## [About this exercise]
For this exercise, copy the data exactly and omit any images.
==== Extracted information
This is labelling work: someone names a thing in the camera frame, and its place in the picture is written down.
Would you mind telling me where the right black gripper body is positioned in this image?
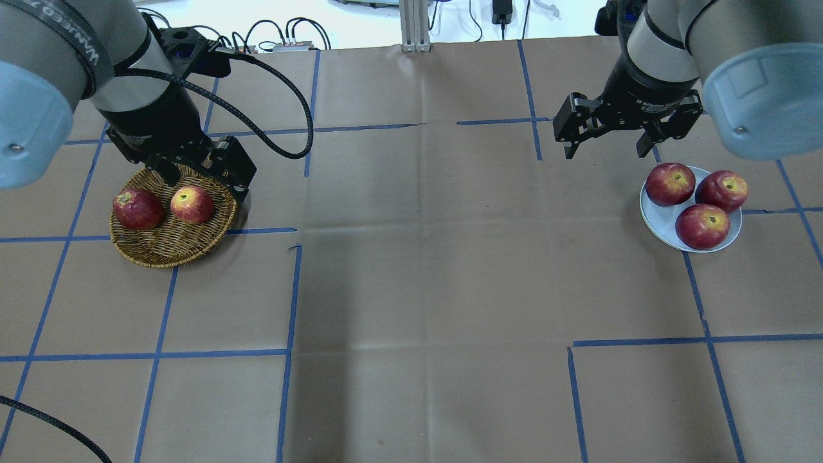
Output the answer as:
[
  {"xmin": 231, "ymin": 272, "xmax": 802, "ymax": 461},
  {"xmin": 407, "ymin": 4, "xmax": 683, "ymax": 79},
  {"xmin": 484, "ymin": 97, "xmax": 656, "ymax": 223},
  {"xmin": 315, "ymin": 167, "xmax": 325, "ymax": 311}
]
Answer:
[{"xmin": 553, "ymin": 55, "xmax": 703, "ymax": 144}]

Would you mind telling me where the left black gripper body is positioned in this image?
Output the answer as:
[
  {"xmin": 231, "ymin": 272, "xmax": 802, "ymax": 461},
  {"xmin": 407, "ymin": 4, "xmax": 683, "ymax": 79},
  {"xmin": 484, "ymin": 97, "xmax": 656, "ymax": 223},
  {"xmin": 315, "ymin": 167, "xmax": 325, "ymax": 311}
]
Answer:
[{"xmin": 105, "ymin": 96, "xmax": 257, "ymax": 187}]

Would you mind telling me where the red yellow apple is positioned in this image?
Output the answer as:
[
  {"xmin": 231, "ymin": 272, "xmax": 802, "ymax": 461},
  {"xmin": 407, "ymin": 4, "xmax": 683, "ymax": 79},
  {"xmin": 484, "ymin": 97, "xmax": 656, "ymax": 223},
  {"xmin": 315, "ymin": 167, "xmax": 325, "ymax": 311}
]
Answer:
[{"xmin": 170, "ymin": 185, "xmax": 215, "ymax": 224}]

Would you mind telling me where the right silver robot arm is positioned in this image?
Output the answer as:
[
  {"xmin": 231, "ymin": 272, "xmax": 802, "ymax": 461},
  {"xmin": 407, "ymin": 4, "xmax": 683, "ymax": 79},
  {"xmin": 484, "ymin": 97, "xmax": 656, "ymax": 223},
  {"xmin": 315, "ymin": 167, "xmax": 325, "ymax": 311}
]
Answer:
[{"xmin": 553, "ymin": 1, "xmax": 822, "ymax": 161}]

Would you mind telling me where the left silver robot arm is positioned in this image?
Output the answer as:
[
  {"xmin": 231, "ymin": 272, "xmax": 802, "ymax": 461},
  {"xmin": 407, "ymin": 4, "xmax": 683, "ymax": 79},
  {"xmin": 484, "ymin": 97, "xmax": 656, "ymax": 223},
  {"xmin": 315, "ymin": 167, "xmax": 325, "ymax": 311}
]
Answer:
[{"xmin": 1, "ymin": 1, "xmax": 257, "ymax": 203}]

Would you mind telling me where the dark red apple in basket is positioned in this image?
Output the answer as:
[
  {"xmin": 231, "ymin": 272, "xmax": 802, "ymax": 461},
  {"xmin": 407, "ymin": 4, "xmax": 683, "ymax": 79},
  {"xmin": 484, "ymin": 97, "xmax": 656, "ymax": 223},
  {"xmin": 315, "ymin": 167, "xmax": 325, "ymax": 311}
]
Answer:
[{"xmin": 113, "ymin": 188, "xmax": 165, "ymax": 230}]

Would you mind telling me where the red apple on plate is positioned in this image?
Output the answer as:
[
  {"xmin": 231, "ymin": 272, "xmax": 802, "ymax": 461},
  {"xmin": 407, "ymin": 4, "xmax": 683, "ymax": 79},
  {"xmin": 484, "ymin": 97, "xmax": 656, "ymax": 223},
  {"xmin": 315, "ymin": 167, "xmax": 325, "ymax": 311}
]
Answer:
[
  {"xmin": 694, "ymin": 170, "xmax": 750, "ymax": 214},
  {"xmin": 646, "ymin": 162, "xmax": 696, "ymax": 207},
  {"xmin": 675, "ymin": 203, "xmax": 731, "ymax": 250}
]

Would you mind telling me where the woven wicker basket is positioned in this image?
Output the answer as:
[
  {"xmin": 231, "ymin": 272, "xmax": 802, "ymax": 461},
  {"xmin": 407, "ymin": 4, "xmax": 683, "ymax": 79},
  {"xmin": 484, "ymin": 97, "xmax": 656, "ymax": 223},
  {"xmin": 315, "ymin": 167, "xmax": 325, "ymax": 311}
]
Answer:
[{"xmin": 109, "ymin": 166, "xmax": 239, "ymax": 268}]

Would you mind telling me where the light blue plate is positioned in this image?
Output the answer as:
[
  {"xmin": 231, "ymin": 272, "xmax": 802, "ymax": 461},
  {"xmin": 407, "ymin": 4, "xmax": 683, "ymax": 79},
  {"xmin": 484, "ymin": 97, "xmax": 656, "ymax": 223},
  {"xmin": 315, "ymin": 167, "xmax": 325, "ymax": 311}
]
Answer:
[{"xmin": 640, "ymin": 166, "xmax": 743, "ymax": 253}]

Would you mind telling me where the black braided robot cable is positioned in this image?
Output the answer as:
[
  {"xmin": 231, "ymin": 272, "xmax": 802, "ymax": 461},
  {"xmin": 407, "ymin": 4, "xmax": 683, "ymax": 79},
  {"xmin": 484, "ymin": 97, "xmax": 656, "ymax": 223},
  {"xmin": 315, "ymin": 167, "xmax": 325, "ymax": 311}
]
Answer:
[{"xmin": 113, "ymin": 51, "xmax": 315, "ymax": 160}]

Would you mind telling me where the aluminium frame post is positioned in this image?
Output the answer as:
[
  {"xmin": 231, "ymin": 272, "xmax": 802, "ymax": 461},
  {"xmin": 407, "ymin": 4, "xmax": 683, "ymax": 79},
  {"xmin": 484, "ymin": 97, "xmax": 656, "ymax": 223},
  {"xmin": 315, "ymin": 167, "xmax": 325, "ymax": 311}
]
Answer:
[{"xmin": 399, "ymin": 0, "xmax": 431, "ymax": 53}]
========
## [Completed task]
This is labelling work: someone names a thing in the camera frame, and its place in the picture is written down.
Would you mind telling me where the right black gripper body is positioned in this image?
Output the answer as:
[
  {"xmin": 231, "ymin": 272, "xmax": 802, "ymax": 461},
  {"xmin": 407, "ymin": 4, "xmax": 683, "ymax": 79},
  {"xmin": 484, "ymin": 97, "xmax": 656, "ymax": 223},
  {"xmin": 315, "ymin": 167, "xmax": 325, "ymax": 311}
]
Answer:
[{"xmin": 553, "ymin": 55, "xmax": 703, "ymax": 144}]

Would you mind telling me where the left black gripper body is positioned in this image?
Output the answer as:
[
  {"xmin": 231, "ymin": 272, "xmax": 802, "ymax": 461},
  {"xmin": 407, "ymin": 4, "xmax": 683, "ymax": 79},
  {"xmin": 484, "ymin": 97, "xmax": 656, "ymax": 223},
  {"xmin": 315, "ymin": 167, "xmax": 325, "ymax": 311}
]
Answer:
[{"xmin": 105, "ymin": 96, "xmax": 257, "ymax": 187}]

Would you mind telling me where the red yellow apple is positioned in this image?
Output the answer as:
[
  {"xmin": 231, "ymin": 272, "xmax": 802, "ymax": 461},
  {"xmin": 407, "ymin": 4, "xmax": 683, "ymax": 79},
  {"xmin": 484, "ymin": 97, "xmax": 656, "ymax": 223},
  {"xmin": 315, "ymin": 167, "xmax": 325, "ymax": 311}
]
Answer:
[{"xmin": 170, "ymin": 185, "xmax": 215, "ymax": 224}]

Would you mind telling me where the right silver robot arm is positioned in this image?
Output the answer as:
[
  {"xmin": 231, "ymin": 272, "xmax": 802, "ymax": 461},
  {"xmin": 407, "ymin": 4, "xmax": 683, "ymax": 79},
  {"xmin": 484, "ymin": 97, "xmax": 656, "ymax": 223},
  {"xmin": 315, "ymin": 167, "xmax": 325, "ymax": 311}
]
Answer:
[{"xmin": 553, "ymin": 1, "xmax": 822, "ymax": 161}]

Would you mind telling me where the left silver robot arm is positioned in this image?
Output the answer as:
[
  {"xmin": 231, "ymin": 272, "xmax": 802, "ymax": 461},
  {"xmin": 407, "ymin": 4, "xmax": 683, "ymax": 79},
  {"xmin": 484, "ymin": 97, "xmax": 656, "ymax": 223},
  {"xmin": 315, "ymin": 167, "xmax": 325, "ymax": 311}
]
Answer:
[{"xmin": 1, "ymin": 1, "xmax": 257, "ymax": 203}]

Would you mind telling me where the dark red apple in basket is positioned in this image?
Output the answer as:
[
  {"xmin": 231, "ymin": 272, "xmax": 802, "ymax": 461},
  {"xmin": 407, "ymin": 4, "xmax": 683, "ymax": 79},
  {"xmin": 484, "ymin": 97, "xmax": 656, "ymax": 223},
  {"xmin": 315, "ymin": 167, "xmax": 325, "ymax": 311}
]
Answer:
[{"xmin": 113, "ymin": 188, "xmax": 165, "ymax": 230}]

Would you mind telling me where the red apple on plate is positioned in this image?
Output the answer as:
[
  {"xmin": 231, "ymin": 272, "xmax": 802, "ymax": 461},
  {"xmin": 407, "ymin": 4, "xmax": 683, "ymax": 79},
  {"xmin": 484, "ymin": 97, "xmax": 656, "ymax": 223},
  {"xmin": 315, "ymin": 167, "xmax": 325, "ymax": 311}
]
Answer:
[
  {"xmin": 694, "ymin": 170, "xmax": 750, "ymax": 214},
  {"xmin": 646, "ymin": 162, "xmax": 696, "ymax": 207},
  {"xmin": 675, "ymin": 203, "xmax": 731, "ymax": 250}
]

Would you mind telling me where the woven wicker basket is positioned in this image?
Output the answer as:
[
  {"xmin": 231, "ymin": 272, "xmax": 802, "ymax": 461},
  {"xmin": 407, "ymin": 4, "xmax": 683, "ymax": 79},
  {"xmin": 484, "ymin": 97, "xmax": 656, "ymax": 223},
  {"xmin": 315, "ymin": 167, "xmax": 325, "ymax": 311}
]
Answer:
[{"xmin": 109, "ymin": 166, "xmax": 239, "ymax": 268}]

Would you mind telling me where the light blue plate is positioned in this image?
Output the answer as:
[
  {"xmin": 231, "ymin": 272, "xmax": 802, "ymax": 461},
  {"xmin": 407, "ymin": 4, "xmax": 683, "ymax": 79},
  {"xmin": 484, "ymin": 97, "xmax": 656, "ymax": 223},
  {"xmin": 315, "ymin": 167, "xmax": 325, "ymax": 311}
]
Answer:
[{"xmin": 640, "ymin": 166, "xmax": 743, "ymax": 253}]

Would you mind telling me where the black braided robot cable is positioned in this image?
Output the answer as:
[
  {"xmin": 231, "ymin": 272, "xmax": 802, "ymax": 461},
  {"xmin": 407, "ymin": 4, "xmax": 683, "ymax": 79},
  {"xmin": 484, "ymin": 97, "xmax": 656, "ymax": 223},
  {"xmin": 315, "ymin": 167, "xmax": 325, "ymax": 311}
]
Answer:
[{"xmin": 113, "ymin": 51, "xmax": 315, "ymax": 160}]

Would you mind telling me where the aluminium frame post is positioned in this image?
Output the answer as:
[
  {"xmin": 231, "ymin": 272, "xmax": 802, "ymax": 461},
  {"xmin": 407, "ymin": 4, "xmax": 683, "ymax": 79},
  {"xmin": 484, "ymin": 97, "xmax": 656, "ymax": 223},
  {"xmin": 315, "ymin": 167, "xmax": 325, "ymax": 311}
]
Answer:
[{"xmin": 399, "ymin": 0, "xmax": 431, "ymax": 53}]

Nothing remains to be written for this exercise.